- Activity
Output the data below in full, character for character.

[Information supplied]

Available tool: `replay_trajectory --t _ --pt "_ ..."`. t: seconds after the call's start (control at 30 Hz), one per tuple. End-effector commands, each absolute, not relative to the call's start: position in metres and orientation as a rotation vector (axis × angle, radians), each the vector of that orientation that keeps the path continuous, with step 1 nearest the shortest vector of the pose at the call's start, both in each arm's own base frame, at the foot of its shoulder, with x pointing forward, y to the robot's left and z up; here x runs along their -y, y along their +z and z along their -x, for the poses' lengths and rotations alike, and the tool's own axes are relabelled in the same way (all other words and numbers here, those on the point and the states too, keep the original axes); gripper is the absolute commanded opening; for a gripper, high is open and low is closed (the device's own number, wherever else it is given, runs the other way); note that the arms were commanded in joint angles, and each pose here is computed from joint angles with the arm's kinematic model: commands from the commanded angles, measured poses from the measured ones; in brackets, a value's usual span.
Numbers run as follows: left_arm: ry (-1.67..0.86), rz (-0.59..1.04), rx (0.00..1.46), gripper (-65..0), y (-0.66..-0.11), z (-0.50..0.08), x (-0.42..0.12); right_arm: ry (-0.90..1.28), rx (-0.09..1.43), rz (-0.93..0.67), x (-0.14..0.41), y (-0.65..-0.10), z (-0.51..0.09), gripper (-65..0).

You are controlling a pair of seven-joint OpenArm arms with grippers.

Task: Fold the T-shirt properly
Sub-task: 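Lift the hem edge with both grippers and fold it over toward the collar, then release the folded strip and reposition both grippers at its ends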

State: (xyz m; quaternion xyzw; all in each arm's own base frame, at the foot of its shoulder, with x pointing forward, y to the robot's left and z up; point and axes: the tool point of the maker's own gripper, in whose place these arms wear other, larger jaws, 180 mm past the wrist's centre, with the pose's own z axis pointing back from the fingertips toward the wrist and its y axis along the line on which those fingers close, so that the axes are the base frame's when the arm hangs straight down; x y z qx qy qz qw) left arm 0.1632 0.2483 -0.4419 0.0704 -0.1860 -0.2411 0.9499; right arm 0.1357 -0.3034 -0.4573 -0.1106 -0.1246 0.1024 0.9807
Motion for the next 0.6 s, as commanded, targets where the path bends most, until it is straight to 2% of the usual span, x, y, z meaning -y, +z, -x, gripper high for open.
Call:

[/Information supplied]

- Solution to this exercise
Available tool: `replay_trajectory --t _ --pt "_ ..."`. t: seconds after the call's start (control at 30 Hz), one per tuple. End-effector commands, each absolute, not relative to the call's start: position in metres and orientation as a rotation vector (axis × angle, radians), each the vector of that orientation that keeps the path continuous, with step 1 nearest the shortest vector of the pose at the call's start, both in each arm's own base frame, at the foot of its shoulder, with x pointing forward, y to the robot's left and z up; here x runs along their -y, y along their +z and z along their -x, for the poses' lengths and rotations alike, and the tool's own axes are relabelled in the same way (all other words and numbers here, those on the point and the states too, keep the original axes); gripper is the absolute commanded opening; for a gripper, high is open and low is closed (the device's own number, wherever else it is given, runs the other way); note that the arms were commanded in joint angles, and each pose here is computed from joint angles with the arm's kinematic model: commands from the commanded angles, measured poses from the measured ones; in brackets, a value's usual span.
Numbers run as follows: left_arm: ry (-1.67..0.86), rz (-0.59..1.04), rx (0.00..1.46), gripper (-65..0), y (-0.66..-0.11), z (-0.50..0.08), x (-0.42..0.12); right_arm: ry (-0.90..1.28), rx (-0.09..1.43), rz (-0.93..0.67), x (-0.14..0.41), y (-0.65..-0.10), z (-0.51..0.09), gripper (-65..0).

You are controlling a pair of seven-joint OpenArm arms with grippers.

Task: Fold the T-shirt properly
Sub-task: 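Lift the hem edge with both grippers and fold it over toward the collar, then release the folded strip and reposition both grippers at its ends
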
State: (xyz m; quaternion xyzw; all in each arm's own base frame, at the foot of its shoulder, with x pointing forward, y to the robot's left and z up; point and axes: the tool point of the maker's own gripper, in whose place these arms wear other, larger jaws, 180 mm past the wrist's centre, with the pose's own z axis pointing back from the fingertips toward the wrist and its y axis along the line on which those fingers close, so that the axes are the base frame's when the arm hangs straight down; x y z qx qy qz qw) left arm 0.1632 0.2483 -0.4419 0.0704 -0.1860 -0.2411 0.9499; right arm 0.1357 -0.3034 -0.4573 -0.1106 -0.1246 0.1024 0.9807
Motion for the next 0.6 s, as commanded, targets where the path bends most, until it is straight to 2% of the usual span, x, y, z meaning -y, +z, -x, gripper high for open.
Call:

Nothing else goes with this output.